The lines to copy from the data below are those that hold the string "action".

Top of SOURCE DATA

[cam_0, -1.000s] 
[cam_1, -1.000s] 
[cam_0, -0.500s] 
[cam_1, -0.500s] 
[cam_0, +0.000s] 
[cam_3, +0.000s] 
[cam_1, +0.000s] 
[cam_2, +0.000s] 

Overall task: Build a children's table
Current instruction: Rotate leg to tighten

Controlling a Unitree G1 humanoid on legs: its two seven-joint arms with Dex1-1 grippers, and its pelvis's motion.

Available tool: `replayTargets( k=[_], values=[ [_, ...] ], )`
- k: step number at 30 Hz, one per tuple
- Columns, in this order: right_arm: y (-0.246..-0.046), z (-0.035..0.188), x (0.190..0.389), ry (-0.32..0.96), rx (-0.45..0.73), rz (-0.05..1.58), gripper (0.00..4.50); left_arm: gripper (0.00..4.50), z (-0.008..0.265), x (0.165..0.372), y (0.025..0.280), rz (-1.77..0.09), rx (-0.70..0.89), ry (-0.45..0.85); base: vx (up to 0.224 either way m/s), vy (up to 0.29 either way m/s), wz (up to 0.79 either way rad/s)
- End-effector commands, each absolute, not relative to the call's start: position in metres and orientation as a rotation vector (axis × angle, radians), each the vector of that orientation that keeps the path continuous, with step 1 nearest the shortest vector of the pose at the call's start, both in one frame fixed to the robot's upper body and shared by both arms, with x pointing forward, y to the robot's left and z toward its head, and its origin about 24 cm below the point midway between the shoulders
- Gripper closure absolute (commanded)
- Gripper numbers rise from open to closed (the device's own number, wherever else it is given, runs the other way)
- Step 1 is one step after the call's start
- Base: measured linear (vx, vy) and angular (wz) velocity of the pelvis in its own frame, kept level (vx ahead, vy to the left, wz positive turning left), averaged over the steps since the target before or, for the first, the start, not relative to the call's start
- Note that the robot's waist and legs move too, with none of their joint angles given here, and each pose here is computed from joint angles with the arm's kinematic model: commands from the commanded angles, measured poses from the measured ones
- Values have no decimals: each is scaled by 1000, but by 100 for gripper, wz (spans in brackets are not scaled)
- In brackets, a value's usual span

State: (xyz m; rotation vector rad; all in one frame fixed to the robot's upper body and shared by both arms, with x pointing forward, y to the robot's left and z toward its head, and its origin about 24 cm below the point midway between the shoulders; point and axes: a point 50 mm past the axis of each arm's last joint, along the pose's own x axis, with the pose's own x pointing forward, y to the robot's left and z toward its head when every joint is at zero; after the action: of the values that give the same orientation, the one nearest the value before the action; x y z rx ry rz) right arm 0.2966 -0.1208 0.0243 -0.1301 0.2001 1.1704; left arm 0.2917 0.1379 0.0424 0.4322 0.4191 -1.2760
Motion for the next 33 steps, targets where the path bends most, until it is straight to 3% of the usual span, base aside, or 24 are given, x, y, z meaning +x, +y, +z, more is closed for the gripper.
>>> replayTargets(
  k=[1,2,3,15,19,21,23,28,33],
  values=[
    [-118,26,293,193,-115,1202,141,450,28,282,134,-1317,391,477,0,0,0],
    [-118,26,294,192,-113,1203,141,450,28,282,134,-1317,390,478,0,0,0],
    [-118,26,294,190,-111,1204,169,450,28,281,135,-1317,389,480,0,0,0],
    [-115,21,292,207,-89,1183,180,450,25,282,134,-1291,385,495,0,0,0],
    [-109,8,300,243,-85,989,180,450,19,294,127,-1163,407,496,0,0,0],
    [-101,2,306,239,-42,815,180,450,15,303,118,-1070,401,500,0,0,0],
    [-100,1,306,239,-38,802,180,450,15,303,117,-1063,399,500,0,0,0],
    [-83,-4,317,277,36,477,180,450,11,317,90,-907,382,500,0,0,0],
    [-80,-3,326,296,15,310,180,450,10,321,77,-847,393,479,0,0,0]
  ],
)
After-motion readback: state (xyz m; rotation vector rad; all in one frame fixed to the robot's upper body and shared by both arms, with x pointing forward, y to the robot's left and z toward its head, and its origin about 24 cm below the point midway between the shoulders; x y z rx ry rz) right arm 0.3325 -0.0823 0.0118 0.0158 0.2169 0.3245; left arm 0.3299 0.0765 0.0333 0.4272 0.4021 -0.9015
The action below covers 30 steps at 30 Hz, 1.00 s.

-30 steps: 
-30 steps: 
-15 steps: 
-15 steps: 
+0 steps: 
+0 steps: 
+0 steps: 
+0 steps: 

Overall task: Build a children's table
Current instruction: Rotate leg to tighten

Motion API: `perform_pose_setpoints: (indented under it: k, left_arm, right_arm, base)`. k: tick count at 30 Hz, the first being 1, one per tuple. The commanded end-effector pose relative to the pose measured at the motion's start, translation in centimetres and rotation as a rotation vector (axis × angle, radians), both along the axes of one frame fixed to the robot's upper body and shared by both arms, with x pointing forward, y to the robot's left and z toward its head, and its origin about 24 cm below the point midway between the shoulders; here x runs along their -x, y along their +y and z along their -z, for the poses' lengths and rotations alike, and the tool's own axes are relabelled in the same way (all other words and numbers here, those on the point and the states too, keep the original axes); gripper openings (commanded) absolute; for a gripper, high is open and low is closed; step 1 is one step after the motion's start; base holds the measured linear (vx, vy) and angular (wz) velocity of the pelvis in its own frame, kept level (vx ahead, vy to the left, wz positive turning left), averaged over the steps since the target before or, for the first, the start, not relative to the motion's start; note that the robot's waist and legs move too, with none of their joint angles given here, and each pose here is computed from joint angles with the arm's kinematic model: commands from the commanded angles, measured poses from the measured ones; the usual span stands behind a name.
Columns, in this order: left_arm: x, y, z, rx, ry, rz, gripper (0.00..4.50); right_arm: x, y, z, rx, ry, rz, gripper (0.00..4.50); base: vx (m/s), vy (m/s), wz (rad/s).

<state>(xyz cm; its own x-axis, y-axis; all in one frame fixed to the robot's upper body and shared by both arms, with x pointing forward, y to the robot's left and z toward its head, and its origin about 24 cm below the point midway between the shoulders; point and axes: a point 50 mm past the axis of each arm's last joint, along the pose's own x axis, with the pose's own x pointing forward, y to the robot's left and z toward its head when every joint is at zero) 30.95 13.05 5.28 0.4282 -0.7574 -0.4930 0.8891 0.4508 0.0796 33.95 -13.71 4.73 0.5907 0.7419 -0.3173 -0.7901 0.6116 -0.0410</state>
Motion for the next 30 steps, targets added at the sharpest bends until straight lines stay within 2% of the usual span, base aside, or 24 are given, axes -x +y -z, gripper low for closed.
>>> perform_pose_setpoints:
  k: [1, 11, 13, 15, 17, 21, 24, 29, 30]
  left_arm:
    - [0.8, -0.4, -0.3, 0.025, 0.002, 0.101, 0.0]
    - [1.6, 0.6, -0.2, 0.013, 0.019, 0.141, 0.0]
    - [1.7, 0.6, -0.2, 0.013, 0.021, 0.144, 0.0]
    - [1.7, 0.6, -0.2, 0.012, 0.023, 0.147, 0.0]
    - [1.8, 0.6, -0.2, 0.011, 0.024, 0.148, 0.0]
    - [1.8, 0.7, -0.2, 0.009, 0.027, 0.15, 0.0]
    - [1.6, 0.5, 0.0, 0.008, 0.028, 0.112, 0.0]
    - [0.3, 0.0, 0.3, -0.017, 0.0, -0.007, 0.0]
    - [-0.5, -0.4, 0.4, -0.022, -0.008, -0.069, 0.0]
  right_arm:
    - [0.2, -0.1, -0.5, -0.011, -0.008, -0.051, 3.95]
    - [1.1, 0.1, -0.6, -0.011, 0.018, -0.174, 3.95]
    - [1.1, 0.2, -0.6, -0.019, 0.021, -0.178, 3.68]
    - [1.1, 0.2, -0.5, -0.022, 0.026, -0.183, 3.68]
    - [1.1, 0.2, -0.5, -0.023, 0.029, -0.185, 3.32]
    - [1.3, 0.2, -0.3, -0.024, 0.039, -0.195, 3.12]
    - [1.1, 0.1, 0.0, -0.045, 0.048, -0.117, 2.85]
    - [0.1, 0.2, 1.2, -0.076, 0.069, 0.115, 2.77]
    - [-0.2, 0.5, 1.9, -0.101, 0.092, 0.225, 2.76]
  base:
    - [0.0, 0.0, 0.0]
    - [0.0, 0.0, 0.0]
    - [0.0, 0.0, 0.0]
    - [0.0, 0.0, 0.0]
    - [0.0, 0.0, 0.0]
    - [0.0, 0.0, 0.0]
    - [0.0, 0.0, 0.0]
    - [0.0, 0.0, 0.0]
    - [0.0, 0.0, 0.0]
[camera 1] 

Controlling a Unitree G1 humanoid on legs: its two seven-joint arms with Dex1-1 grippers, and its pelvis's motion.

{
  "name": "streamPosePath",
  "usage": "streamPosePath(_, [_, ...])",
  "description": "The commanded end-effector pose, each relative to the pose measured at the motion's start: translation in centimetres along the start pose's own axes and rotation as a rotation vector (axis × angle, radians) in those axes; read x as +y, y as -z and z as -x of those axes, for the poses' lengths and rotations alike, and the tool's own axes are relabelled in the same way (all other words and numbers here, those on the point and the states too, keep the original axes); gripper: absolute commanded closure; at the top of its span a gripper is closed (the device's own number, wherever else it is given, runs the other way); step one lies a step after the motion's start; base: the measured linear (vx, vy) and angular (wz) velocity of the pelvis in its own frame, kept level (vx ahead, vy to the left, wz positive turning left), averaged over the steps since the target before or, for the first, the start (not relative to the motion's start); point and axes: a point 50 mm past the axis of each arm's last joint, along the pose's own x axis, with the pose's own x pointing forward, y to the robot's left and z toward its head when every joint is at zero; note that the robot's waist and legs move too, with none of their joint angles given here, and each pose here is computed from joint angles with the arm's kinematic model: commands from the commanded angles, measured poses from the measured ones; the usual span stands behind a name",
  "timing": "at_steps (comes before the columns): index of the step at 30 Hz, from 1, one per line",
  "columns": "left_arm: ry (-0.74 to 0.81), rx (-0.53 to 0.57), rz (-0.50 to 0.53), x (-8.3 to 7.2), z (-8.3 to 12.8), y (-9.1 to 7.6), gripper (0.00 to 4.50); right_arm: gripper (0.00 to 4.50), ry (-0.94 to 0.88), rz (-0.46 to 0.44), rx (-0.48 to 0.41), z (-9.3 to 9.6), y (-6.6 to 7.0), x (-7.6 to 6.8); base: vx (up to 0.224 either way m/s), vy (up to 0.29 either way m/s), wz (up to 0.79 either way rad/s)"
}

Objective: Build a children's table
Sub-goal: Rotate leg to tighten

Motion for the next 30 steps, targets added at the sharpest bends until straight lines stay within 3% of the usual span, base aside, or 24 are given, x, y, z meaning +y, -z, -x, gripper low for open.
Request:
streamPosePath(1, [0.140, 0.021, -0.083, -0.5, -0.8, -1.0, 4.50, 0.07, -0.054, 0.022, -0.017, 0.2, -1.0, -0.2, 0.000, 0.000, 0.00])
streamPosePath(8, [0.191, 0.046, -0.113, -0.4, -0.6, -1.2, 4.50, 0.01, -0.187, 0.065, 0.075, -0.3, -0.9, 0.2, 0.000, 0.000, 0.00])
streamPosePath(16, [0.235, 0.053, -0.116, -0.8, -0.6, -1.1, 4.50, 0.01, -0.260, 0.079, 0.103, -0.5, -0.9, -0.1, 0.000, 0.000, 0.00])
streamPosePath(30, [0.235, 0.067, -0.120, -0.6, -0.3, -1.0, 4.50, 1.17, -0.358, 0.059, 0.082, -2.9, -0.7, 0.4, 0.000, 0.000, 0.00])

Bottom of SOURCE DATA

* _YOUR RESPONSE_
State: (xyz m; rotation vector rad; all in one frame fixed to the robot's upper body and shared by both arms, with x pointing forward, y to the robot's left and z toward its head, and its origin about 24 cm below the point midway between the shoulders; point and axes: a point 50 mm past the axis of each arm's last joint, along the pose's own x axis, with the pose's own x pointing forward, y to the robot's left and z toward its head when every joint is at zero; after the action: of the values that give the same orientation, the one nearest the value before the action; x y z rx ry rz) right arm 0.2966 -0.1208 0.0243 -0.1301 0.2001 1.1704; left arm 0.2917 0.1379 0.0424 0.4322 0.4191 -1.2760
The action below covers 30 steps at 30 Hz, 1.00 s.

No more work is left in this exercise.